> _Exercise objective_
Line by line, give the data again exactly as it appears, but without pictures.

::::

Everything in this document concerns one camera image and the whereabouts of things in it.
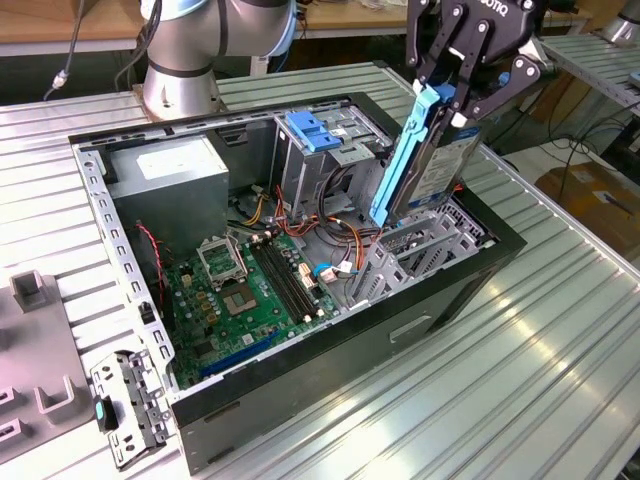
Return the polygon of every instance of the metal bracket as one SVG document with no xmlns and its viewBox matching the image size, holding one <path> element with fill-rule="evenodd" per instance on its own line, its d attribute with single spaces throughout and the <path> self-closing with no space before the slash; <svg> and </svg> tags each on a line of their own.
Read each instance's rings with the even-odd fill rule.
<svg viewBox="0 0 640 480">
<path fill-rule="evenodd" d="M 141 458 L 165 445 L 172 434 L 171 415 L 164 389 L 149 352 L 113 353 L 90 371 L 95 385 L 98 420 L 107 414 L 108 402 L 115 418 L 104 424 L 118 470 L 126 470 Z"/>
</svg>

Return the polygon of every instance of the open computer tower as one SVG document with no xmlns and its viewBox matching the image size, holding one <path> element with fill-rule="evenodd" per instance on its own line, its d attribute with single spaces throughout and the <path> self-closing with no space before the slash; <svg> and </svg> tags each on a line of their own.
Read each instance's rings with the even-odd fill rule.
<svg viewBox="0 0 640 480">
<path fill-rule="evenodd" d="M 201 471 L 441 328 L 525 245 L 466 188 L 372 224 L 400 131 L 356 93 L 71 138 L 141 339 L 91 371 L 119 469 L 177 434 Z"/>
</svg>

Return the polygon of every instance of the green circuit board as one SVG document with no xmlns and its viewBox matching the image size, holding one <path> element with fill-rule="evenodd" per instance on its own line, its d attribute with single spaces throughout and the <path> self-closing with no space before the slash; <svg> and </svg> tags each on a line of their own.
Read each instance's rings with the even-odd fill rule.
<svg viewBox="0 0 640 480">
<path fill-rule="evenodd" d="M 303 262 L 289 237 L 281 235 L 274 239 L 273 245 L 286 256 L 292 270 Z M 338 315 L 332 297 L 320 286 L 320 295 L 308 295 L 324 315 L 309 323 L 296 324 L 253 258 L 249 245 L 240 245 L 239 250 L 248 271 L 246 280 L 229 282 L 218 291 L 210 285 L 197 254 L 165 269 L 175 316 L 175 328 L 169 331 L 176 352 L 173 371 L 181 389 L 198 383 L 208 367 L 225 359 L 233 360 L 234 354 L 248 355 L 251 349 L 257 350 L 254 353 L 257 354 Z M 193 272 L 190 284 L 189 281 L 185 284 L 183 279 L 185 267 Z M 294 276 L 301 282 L 297 271 Z"/>
</svg>

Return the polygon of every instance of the red wire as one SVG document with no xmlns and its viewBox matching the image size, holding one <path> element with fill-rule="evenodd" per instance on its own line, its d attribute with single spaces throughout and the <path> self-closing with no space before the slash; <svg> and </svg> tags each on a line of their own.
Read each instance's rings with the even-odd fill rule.
<svg viewBox="0 0 640 480">
<path fill-rule="evenodd" d="M 136 227 L 138 227 L 151 241 L 151 246 L 153 247 L 153 252 L 156 255 L 156 268 L 158 270 L 158 283 L 160 284 L 160 305 L 163 304 L 164 302 L 164 286 L 162 285 L 162 262 L 160 262 L 160 252 L 158 251 L 158 242 L 156 241 L 156 239 L 153 237 L 153 235 L 151 235 L 151 232 L 149 230 L 147 230 L 147 228 L 140 224 L 137 223 Z"/>
<path fill-rule="evenodd" d="M 319 222 L 317 221 L 318 217 L 316 215 L 312 215 L 310 224 L 303 223 L 302 225 L 298 226 L 296 229 L 291 230 L 284 212 L 284 199 L 282 197 L 282 190 L 280 189 L 280 185 L 276 185 L 276 195 L 278 196 L 278 204 L 276 206 L 276 213 L 275 213 L 276 218 L 284 217 L 282 221 L 276 221 L 276 223 L 289 236 L 302 237 L 303 235 L 306 235 L 307 233 L 309 233 L 311 229 L 313 229 L 319 224 Z M 347 224 L 346 222 L 344 221 L 341 222 L 341 220 L 337 218 L 328 217 L 328 220 L 336 223 L 344 223 L 345 225 L 347 225 L 347 227 L 349 227 L 349 229 L 351 229 L 354 235 L 354 242 L 356 244 L 356 268 L 357 269 L 362 268 L 362 264 L 364 264 L 364 247 L 362 246 L 362 239 L 360 238 L 360 235 L 358 234 L 357 230 L 355 230 L 351 225 Z"/>
</svg>

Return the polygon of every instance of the expansion slot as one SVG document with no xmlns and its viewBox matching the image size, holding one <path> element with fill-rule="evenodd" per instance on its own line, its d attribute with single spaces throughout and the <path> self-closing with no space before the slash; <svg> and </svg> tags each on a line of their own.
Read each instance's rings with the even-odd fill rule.
<svg viewBox="0 0 640 480">
<path fill-rule="evenodd" d="M 253 357 L 260 352 L 264 352 L 271 346 L 271 342 L 280 335 L 280 332 L 274 332 L 266 338 L 263 338 L 259 342 L 240 350 L 239 352 L 233 353 L 228 357 L 223 358 L 222 360 L 218 360 L 211 365 L 208 365 L 204 368 L 200 369 L 200 378 L 208 377 L 209 375 L 216 374 L 227 368 L 235 365 L 236 363 L 240 363 L 243 360 L 246 360 L 249 357 Z"/>
</svg>

::::

> _Response below_
Everything in this document concerns one camera image and the whereabouts of things in it.
Return the polygon of every instance of the metal bracket as one SVG document with no xmlns and its viewBox matching the image size, holding one <path> element with fill-rule="evenodd" per instance on its own line, its d attribute with single spaces throughout and the <path> self-closing with no space before the slash; <svg> and </svg> tags each on a line of their own.
Read each instance's rings with the even-odd fill rule.
<svg viewBox="0 0 640 480">
<path fill-rule="evenodd" d="M 141 458 L 165 445 L 172 434 L 171 415 L 164 389 L 149 352 L 113 353 L 90 371 L 95 385 L 98 420 L 107 414 L 108 402 L 115 418 L 104 424 L 118 470 L 126 470 Z"/>
</svg>

Return the polygon of every instance of the open computer tower as one SVG document with no xmlns and its viewBox matching the image size, holding one <path> element with fill-rule="evenodd" per instance on its own line, its d attribute with single spaces throughout and the <path> self-closing with no space before the slash; <svg> and </svg> tags each on a line of their own.
Read each instance's rings with the even-odd fill rule.
<svg viewBox="0 0 640 480">
<path fill-rule="evenodd" d="M 201 471 L 441 328 L 525 245 L 466 188 L 372 224 L 400 131 L 356 93 L 71 138 L 141 339 L 91 371 L 119 469 L 177 434 Z"/>
</svg>

Return the polygon of every instance of the green circuit board as one SVG document with no xmlns and its viewBox matching the image size, holding one <path> element with fill-rule="evenodd" per instance on its own line, its d attribute with single spaces throughout and the <path> self-closing with no space before the slash; <svg> and </svg> tags each on a line of their own.
Read each instance's rings with the even-odd fill rule.
<svg viewBox="0 0 640 480">
<path fill-rule="evenodd" d="M 303 262 L 289 237 L 281 235 L 274 239 L 273 245 L 286 256 L 292 270 Z M 338 315 L 332 297 L 320 286 L 320 295 L 308 295 L 324 315 L 309 323 L 296 324 L 253 258 L 249 245 L 240 245 L 239 250 L 248 271 L 246 280 L 229 282 L 218 291 L 210 285 L 197 254 L 165 269 L 175 316 L 175 328 L 169 331 L 176 352 L 173 371 L 181 389 L 198 383 L 208 367 L 225 359 L 233 360 L 234 354 L 248 355 L 251 349 L 257 350 L 254 353 L 257 354 Z M 193 272 L 190 284 L 189 281 L 185 284 L 183 279 L 185 267 Z M 294 276 L 301 282 L 297 271 Z"/>
</svg>

Return the polygon of every instance of the red wire as one SVG document with no xmlns and its viewBox matching the image size, holding one <path> element with fill-rule="evenodd" per instance on its own line, its d attribute with single spaces throughout and the <path> self-closing with no space before the slash; <svg> and </svg> tags each on a line of their own.
Read each instance's rings with the even-odd fill rule.
<svg viewBox="0 0 640 480">
<path fill-rule="evenodd" d="M 136 227 L 138 227 L 151 241 L 151 246 L 153 247 L 153 252 L 156 255 L 156 268 L 158 270 L 158 283 L 160 284 L 160 305 L 163 304 L 164 302 L 164 286 L 162 285 L 162 262 L 160 262 L 160 252 L 158 251 L 158 242 L 156 241 L 156 239 L 153 237 L 153 235 L 151 235 L 151 232 L 149 230 L 147 230 L 147 228 L 140 224 L 137 223 Z"/>
<path fill-rule="evenodd" d="M 319 222 L 317 221 L 318 217 L 316 215 L 312 215 L 310 224 L 303 223 L 302 225 L 298 226 L 296 229 L 291 230 L 284 212 L 284 199 L 282 197 L 282 190 L 280 189 L 280 185 L 276 185 L 276 195 L 278 196 L 278 204 L 276 206 L 276 213 L 275 213 L 276 218 L 284 217 L 282 221 L 276 221 L 276 223 L 289 236 L 302 237 L 303 235 L 306 235 L 307 233 L 309 233 L 311 229 L 313 229 L 319 224 Z M 347 224 L 346 222 L 344 221 L 341 222 L 341 220 L 337 218 L 328 217 L 328 220 L 336 223 L 344 223 L 345 225 L 347 225 L 347 227 L 349 227 L 349 229 L 351 229 L 354 235 L 354 242 L 356 244 L 356 268 L 357 269 L 362 268 L 362 264 L 364 264 L 364 247 L 362 246 L 362 239 L 360 238 L 360 235 L 358 234 L 357 230 L 355 230 L 351 225 Z"/>
</svg>

Return the polygon of every instance of the expansion slot as one SVG document with no xmlns and its viewBox matching the image size, holding one <path> element with fill-rule="evenodd" per instance on its own line, its d attribute with single spaces throughout and the <path> self-closing with no space before the slash; <svg> and </svg> tags each on a line of their own.
Read each instance's rings with the even-odd fill rule.
<svg viewBox="0 0 640 480">
<path fill-rule="evenodd" d="M 253 357 L 260 352 L 264 352 L 271 346 L 271 342 L 280 335 L 280 332 L 274 332 L 266 338 L 263 338 L 259 342 L 240 350 L 239 352 L 233 353 L 228 357 L 223 358 L 222 360 L 218 360 L 211 365 L 208 365 L 204 368 L 200 369 L 200 378 L 208 377 L 209 375 L 216 374 L 227 368 L 235 365 L 236 363 L 240 363 L 243 360 L 246 360 L 249 357 Z"/>
</svg>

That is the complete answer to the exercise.